**ABOUT THIS EXERCISE**
Every line of the records below that holds the word "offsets" belongs in the answer.

**SUPPLIED RECORDS**

....

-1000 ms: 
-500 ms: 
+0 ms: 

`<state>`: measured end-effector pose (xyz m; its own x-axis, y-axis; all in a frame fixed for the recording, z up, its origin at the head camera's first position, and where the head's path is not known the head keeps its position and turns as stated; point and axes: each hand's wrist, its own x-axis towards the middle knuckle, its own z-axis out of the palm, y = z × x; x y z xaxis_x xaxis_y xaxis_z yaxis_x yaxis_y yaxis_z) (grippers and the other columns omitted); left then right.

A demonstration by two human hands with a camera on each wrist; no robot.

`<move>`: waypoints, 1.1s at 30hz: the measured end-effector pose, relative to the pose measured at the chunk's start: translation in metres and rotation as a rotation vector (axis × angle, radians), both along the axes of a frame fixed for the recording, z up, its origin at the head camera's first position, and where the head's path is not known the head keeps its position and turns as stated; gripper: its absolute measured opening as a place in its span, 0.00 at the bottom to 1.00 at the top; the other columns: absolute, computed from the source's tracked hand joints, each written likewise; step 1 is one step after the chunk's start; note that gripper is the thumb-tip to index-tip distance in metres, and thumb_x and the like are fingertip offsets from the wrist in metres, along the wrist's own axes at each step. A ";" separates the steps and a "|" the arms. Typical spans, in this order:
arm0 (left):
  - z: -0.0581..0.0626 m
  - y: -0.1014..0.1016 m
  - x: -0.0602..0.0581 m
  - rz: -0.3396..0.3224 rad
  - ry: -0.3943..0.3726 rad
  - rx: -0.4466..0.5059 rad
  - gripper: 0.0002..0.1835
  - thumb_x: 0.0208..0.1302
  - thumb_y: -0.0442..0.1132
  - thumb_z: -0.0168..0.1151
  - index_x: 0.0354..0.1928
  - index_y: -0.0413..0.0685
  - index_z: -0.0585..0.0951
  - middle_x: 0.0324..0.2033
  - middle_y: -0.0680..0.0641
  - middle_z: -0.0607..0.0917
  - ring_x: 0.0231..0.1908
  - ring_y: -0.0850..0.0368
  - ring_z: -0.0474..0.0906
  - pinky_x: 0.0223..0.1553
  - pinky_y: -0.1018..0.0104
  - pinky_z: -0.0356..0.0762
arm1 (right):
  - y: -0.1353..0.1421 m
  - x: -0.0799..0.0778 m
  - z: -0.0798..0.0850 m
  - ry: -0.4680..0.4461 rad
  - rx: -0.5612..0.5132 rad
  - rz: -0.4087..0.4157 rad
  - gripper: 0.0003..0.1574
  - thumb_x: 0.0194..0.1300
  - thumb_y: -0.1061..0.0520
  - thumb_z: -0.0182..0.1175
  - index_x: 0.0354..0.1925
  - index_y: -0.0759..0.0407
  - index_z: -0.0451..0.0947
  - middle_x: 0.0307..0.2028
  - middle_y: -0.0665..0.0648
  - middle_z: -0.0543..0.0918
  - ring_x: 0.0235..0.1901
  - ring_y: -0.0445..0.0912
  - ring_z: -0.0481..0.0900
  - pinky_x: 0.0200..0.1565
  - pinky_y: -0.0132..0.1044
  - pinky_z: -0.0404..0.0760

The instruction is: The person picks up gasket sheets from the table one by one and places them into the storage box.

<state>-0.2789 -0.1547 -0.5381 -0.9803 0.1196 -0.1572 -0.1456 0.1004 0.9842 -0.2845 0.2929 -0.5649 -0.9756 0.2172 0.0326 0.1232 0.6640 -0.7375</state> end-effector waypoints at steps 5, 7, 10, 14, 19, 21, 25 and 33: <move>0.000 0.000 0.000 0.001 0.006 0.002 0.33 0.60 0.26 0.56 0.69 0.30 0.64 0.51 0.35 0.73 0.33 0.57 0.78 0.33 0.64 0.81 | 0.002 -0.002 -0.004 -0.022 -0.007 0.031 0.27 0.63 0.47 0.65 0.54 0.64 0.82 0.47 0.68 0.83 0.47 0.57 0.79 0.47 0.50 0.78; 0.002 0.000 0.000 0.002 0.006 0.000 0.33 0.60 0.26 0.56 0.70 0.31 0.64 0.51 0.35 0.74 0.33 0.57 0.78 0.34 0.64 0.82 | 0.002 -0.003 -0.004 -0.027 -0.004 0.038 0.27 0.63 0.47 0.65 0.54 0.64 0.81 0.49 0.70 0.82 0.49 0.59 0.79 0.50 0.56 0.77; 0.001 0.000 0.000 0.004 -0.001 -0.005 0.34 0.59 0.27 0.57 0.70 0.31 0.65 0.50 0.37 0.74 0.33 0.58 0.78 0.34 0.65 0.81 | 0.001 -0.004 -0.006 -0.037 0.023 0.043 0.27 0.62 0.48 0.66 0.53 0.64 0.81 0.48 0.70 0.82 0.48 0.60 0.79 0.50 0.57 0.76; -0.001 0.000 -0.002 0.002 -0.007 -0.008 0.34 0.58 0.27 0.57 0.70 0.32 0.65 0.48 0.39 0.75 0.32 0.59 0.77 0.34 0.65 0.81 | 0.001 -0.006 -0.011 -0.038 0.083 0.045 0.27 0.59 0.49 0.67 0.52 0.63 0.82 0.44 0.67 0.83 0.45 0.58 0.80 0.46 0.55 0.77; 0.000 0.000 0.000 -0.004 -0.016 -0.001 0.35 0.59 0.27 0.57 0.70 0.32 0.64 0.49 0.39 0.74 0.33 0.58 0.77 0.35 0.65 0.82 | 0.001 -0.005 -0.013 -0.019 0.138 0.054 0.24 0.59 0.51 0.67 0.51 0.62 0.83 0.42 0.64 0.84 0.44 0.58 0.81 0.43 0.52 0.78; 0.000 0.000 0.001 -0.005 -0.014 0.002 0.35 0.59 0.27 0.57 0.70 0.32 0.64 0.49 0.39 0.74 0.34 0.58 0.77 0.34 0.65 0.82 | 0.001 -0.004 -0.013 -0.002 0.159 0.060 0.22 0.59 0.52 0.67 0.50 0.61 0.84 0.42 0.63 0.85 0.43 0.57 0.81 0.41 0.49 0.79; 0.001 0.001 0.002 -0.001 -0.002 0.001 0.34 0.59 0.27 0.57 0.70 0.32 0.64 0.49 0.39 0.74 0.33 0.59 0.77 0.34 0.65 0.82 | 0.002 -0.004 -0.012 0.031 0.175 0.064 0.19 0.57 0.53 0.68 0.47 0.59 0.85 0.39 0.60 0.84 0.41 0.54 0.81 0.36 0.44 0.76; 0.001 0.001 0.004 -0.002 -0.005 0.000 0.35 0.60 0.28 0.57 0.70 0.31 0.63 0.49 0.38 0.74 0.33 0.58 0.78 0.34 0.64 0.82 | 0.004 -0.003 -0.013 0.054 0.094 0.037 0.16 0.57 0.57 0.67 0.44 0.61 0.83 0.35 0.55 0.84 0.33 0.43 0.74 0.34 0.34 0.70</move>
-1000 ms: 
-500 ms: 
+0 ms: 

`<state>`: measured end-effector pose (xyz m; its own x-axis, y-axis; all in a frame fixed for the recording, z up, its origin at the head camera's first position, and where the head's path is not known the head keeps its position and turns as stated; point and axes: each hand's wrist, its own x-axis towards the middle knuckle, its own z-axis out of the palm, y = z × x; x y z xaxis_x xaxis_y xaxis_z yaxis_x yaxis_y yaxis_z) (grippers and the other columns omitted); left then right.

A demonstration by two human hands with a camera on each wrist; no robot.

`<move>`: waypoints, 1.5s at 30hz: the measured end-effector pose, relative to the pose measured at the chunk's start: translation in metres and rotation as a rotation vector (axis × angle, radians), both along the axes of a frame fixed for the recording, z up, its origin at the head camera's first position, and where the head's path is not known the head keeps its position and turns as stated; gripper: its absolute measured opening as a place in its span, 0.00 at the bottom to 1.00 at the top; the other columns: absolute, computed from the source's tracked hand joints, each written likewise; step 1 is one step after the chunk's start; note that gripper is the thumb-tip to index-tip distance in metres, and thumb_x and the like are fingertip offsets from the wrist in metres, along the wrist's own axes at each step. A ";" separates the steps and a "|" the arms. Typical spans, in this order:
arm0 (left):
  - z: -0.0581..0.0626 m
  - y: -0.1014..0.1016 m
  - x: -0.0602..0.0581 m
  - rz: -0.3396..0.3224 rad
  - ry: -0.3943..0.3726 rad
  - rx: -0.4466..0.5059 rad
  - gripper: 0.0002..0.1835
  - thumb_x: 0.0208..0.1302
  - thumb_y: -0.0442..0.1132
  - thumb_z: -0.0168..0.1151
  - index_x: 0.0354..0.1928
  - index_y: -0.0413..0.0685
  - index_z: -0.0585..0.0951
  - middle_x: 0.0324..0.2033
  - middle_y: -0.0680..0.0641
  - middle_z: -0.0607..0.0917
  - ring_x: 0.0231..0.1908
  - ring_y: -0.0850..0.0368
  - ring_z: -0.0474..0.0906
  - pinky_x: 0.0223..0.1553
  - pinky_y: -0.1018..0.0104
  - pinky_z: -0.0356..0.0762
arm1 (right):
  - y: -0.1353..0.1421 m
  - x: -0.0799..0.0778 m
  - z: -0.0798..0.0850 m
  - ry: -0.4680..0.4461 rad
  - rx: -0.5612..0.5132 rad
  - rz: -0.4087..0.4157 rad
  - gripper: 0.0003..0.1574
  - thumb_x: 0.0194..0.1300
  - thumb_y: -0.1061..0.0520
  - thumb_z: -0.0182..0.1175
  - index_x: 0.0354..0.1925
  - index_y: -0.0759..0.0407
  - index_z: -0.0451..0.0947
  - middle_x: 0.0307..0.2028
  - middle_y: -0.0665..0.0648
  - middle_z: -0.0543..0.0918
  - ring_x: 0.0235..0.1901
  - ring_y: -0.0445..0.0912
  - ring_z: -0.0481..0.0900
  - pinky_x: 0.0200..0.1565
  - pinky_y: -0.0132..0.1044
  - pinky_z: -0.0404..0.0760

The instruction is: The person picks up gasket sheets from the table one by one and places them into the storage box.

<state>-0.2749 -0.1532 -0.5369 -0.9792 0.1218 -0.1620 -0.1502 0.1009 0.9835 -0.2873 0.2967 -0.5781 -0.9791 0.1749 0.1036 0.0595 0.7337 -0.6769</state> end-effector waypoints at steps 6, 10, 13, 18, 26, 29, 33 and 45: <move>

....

**RESULT OF THE EXERCISE**
`<move>`: waypoints, 1.1s at 30hz: the measured end-effector pose, relative to the pose measured at the chunk's start: translation in metres and rotation as a rotation vector (axis × angle, radians), both along the axes of a frame fixed for the recording, z up, its origin at the head camera's first position, and where the head's path is not known the head keeps its position and turns as stated; gripper: its absolute measured opening as a place in its span, 0.00 at the bottom to 1.00 at the top; the other columns: absolute, computed from the source's tracked hand joints, each written likewise; step 1 is one step after the chunk's start; note that gripper is the thumb-tip to index-tip distance in metres, and thumb_x and the like are fingertip offsets from the wrist in metres, along the wrist's own axes at each step. A ";" separates the steps and a "|" the arms. Typical spans, in this order:
`<move>`: waypoints, 1.5s at 30hz: the measured end-effector pose, relative to the pose measured at the chunk's start: translation in metres and rotation as a rotation vector (axis × angle, radians), both along the axes of a frame fixed for the recording, z up, its origin at the head camera's first position, and where the head's path is not known the head keeps its position and turns as stated; gripper: its absolute measured opening as a place in its span, 0.00 at the bottom to 1.00 at the top; the other columns: absolute, computed from the source's tracked hand joints, each written likewise; step 1 is one step after the chunk's start; note that gripper is the thumb-tip to index-tip distance in metres, and thumb_x and the like are fingertip offsets from the wrist in metres, along the wrist's own axes at each step. A ";" separates the steps and a "|" the arms. Typical spans, in this order:

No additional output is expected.